Big Fund III, launched in 2024, is expected to channel significant resources into advanced logic and memory capacity buildouts. YMTC is projected to reach 300,000 wspm within three years, while SMIC is establishing baseline processes using domestically sourced wafer fab equipment at its FAB3 facility, representing early steps toward supply chain independence.
What to Watch
Monitor SMIC’s ability to sustain 7nm yield improvements above 70% and whether 5nm-class production enters commercial volume by late 2026. Capacity utilization rates at the Shanghai, Shenzhen, and Beijing advanced node fabs will indicate whether demand from Huawei and domestic AI chip designers can absorb planned output increases without destabilizing pricing.
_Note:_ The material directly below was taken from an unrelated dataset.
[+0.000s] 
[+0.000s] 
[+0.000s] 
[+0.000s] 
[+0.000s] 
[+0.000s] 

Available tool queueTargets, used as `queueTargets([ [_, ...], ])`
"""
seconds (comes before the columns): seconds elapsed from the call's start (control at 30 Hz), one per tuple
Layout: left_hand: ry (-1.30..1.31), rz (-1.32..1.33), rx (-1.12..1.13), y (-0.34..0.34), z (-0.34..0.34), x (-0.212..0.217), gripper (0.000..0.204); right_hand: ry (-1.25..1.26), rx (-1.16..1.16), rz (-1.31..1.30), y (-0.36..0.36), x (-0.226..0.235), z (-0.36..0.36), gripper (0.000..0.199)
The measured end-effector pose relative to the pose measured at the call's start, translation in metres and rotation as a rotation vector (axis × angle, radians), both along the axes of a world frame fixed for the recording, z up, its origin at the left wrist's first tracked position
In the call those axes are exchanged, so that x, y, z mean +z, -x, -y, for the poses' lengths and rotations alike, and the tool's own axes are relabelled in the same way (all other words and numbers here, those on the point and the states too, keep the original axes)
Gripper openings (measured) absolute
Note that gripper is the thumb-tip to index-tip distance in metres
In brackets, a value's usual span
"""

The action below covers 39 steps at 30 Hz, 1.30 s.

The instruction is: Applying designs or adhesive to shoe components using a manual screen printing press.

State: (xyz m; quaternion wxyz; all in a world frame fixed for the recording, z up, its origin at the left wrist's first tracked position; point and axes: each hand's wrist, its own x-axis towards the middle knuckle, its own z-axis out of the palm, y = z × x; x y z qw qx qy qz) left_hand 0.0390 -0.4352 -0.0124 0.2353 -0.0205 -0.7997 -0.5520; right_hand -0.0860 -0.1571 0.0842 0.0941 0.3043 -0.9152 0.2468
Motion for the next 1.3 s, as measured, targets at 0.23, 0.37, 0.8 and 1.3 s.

Track whether the Trump administration implements further export control escalation targeting production equipment already installed in Chinese fabs or restricts US persons from providing technical support, which could slow but not halt the trajectory. Any tightening of Foreign Direct Product Rule enforcement affecting non-US suppliers will test allied coordination, particularly Dutch and Japanese willingness to further restrict ASML and Tokyo Electron sales.
Watch for TSMC pricing adjustments at 7nm and 5nm nodes as China adds supply, potentially compressing margins across the foundry sector. Samsung’s 2nm yield trajectory and customer wins will determine whether it can sustain second-place positioning or faces displacement by SMIC in the 2026-2027 period. The timeline for Chinese domestic EUV development remains the critical variable—any breakthrough collapses the cost disadvantage and fundamentally alters competitive dynamics.